Mr and Mrs William Hallett (or The Morning Walk) is a 1785 oil on canvas painting by the British painter Thomas Gainsborough, and is now in the collection of the National Gallery in London (NG 6209).[1]
Background
Gainsborough painted the work in the summer of 1785, when the subjects, William Hallett (1764–1842) and Elizabeth Stephen (1763/4-1833) were both aged 21, shortly before their wedding at the church of St Lawrence in Little Stanmore on 30 July 1785. Gainsborough was commissioned by Hallett, and paid 120 guineas (£126).
Hallett was the grandson of a successful cabinetmaker, also named William Hallett, and inherited his estate at Canons Park in Middlesex. Stephen was an heiress, inheriting nearly £20,000 from her father, a surgeon, who had died before the marriage. The couple never lived at Canons Park: by 1788, Hallett had let Canons and had bought the estate of Little Wittenham in Berkshire, but they resided at Faringdon House in Oxfordshire for almost 20 years. Hallett was a gambler, lost money in business transactions, and worked his way through his fortune by 1830, although the marriage was reportedly a happy one. They were married for almost 48 years, with two sons and four daughters. Hallett remarried after Elizabeth's death in 1833.
After his death in 1842, William was buried next to Elizabeth in the churchyard of the church where they had been married decades before.
Description
The couple are captured with the typical feathery brushwork of Gainsborough's late career, walking arm in arm along a path through some woods, accompanied by a Pomeranian sheepdog (then commonly known from its head shape as a "fox dog", more closely related to the German Spitz or the Samoyed dog than the much smaller modern Pomeranian dog) . The couple may be wearing their wedding clothes, with Elizabeth in a gown of billowing ivory silk with lace cuffs, gathered at the waist with black silk, with a green ribbon tied at the breast echoed by the large green bow tied around a wide-brimmed black hat topped by ostrich plumes. William is wearing a black velvet frock coat, with large gold buttons and a green and yellow waistcoat; black breeches, white stockings, and buckled shoes; and carrying a plain black hat.
Provenance
After Mrs Hallett's death the painting was offered for sale at Foster's in 1834, though it remained unsold. Hallett bequeathed it to his daughter Lettice Elizabeth, who was married to Nash Crosier Hilliard (son of the MP Edward Hilliard). It was inherited by their son William Edward Hilliard and included in the Gainsborough exhibition at the British Institution in 1859, when it was lauded in The Times as a "perfect realisation of youthful elegance and high breeding", and in the 1862 International Exhibition.

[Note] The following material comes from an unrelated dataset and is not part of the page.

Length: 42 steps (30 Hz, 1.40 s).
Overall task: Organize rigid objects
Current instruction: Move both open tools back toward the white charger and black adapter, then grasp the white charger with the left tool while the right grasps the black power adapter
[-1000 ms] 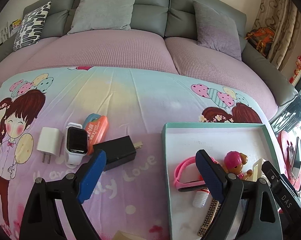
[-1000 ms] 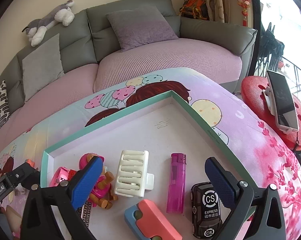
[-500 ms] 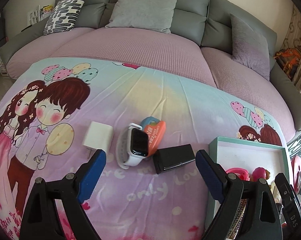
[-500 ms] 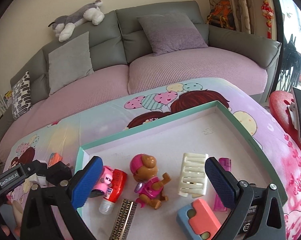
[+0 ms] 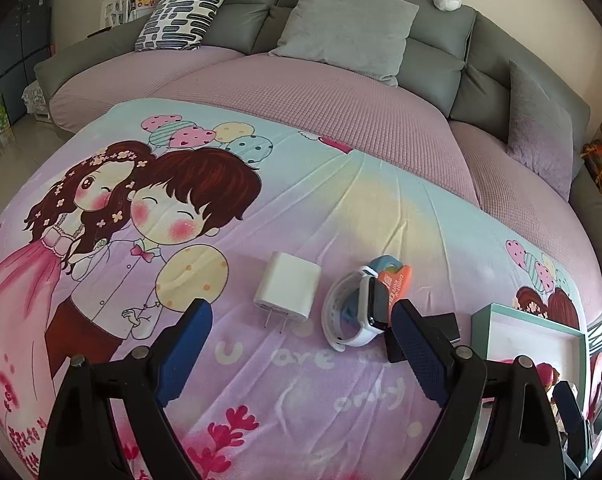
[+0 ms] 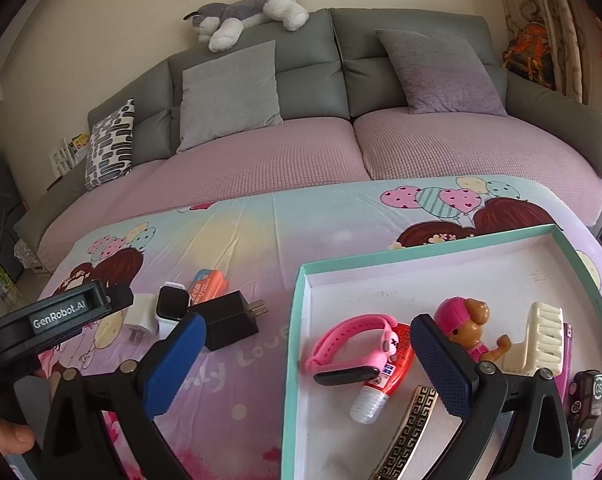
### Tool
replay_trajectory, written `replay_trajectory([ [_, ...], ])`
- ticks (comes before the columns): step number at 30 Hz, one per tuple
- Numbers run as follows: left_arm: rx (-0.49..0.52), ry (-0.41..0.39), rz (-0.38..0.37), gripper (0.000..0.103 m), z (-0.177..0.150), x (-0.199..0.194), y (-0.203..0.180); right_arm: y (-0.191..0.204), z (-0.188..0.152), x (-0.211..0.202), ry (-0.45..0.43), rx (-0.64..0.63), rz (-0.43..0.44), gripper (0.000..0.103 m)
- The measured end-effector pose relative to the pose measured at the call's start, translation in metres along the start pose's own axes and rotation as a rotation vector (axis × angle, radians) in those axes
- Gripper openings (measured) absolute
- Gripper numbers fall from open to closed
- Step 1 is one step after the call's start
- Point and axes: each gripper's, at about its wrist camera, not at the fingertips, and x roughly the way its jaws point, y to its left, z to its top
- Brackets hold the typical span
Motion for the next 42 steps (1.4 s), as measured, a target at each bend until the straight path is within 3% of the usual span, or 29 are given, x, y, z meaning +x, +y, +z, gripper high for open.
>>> replay_trajectory([
  [12,-0.098,0.004,0.059,0.091,0.002,0.004,0.053,0.035,-0.012,0.029,0.057,-0.031,0.064,0.103],
  [22,-0.129,0.033,-0.010,0.091,0.000,0.020,0.065,0.050,-0.019,0.040,0.078,-0.078,0.076,0.103],
  [31,-0.061,0.063,-0.051,0.091,0.008,0.039,0.052,0.045,-0.018,0.049,0.105,-0.081,0.068,0.103],
  [37,0.023,0.089,-0.020,0.091,0.005,0.055,0.041,0.039,-0.007,0.049,0.114,-0.068,0.064,0.103],
  [42,0.066,0.105,-0.045,0.091,0.005,0.063,0.032,0.042,0.007,0.053,0.128,-0.116,0.057,0.098],
])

In April 1884 it was sold from the estate of the sitters' grandson William Edward Hilliard to Agnew's, who sold it on, eight days later, to Sir N. M. Rothschild (later Lord Rothschild). The painting was acquired for the National Gallery in 1954, from the collection of Lord Rothschild, for £30,000, the Art Fund providing a grant of £5000 towards the purchase price.[2]
On 18 March 2017, the painting was attacked by a man with a sharp object.[3][4] The painting received two scratches of about 1 m (3 ft 3 in) and 65 cm (2 ft 2 in) long in the incident, crossing in the lower half of the figure of Mrs Hallett, but the canvas was not pierced.[5] After 10 days of restoration, the painting went back on display.[5]
Influence
Gainsborough's composition was the inspiration for George Romney's portrait of Sir Christopher and Lady Sykes, known as The Evening Walk, still at the Sykes family's house, Sledmere House.[6]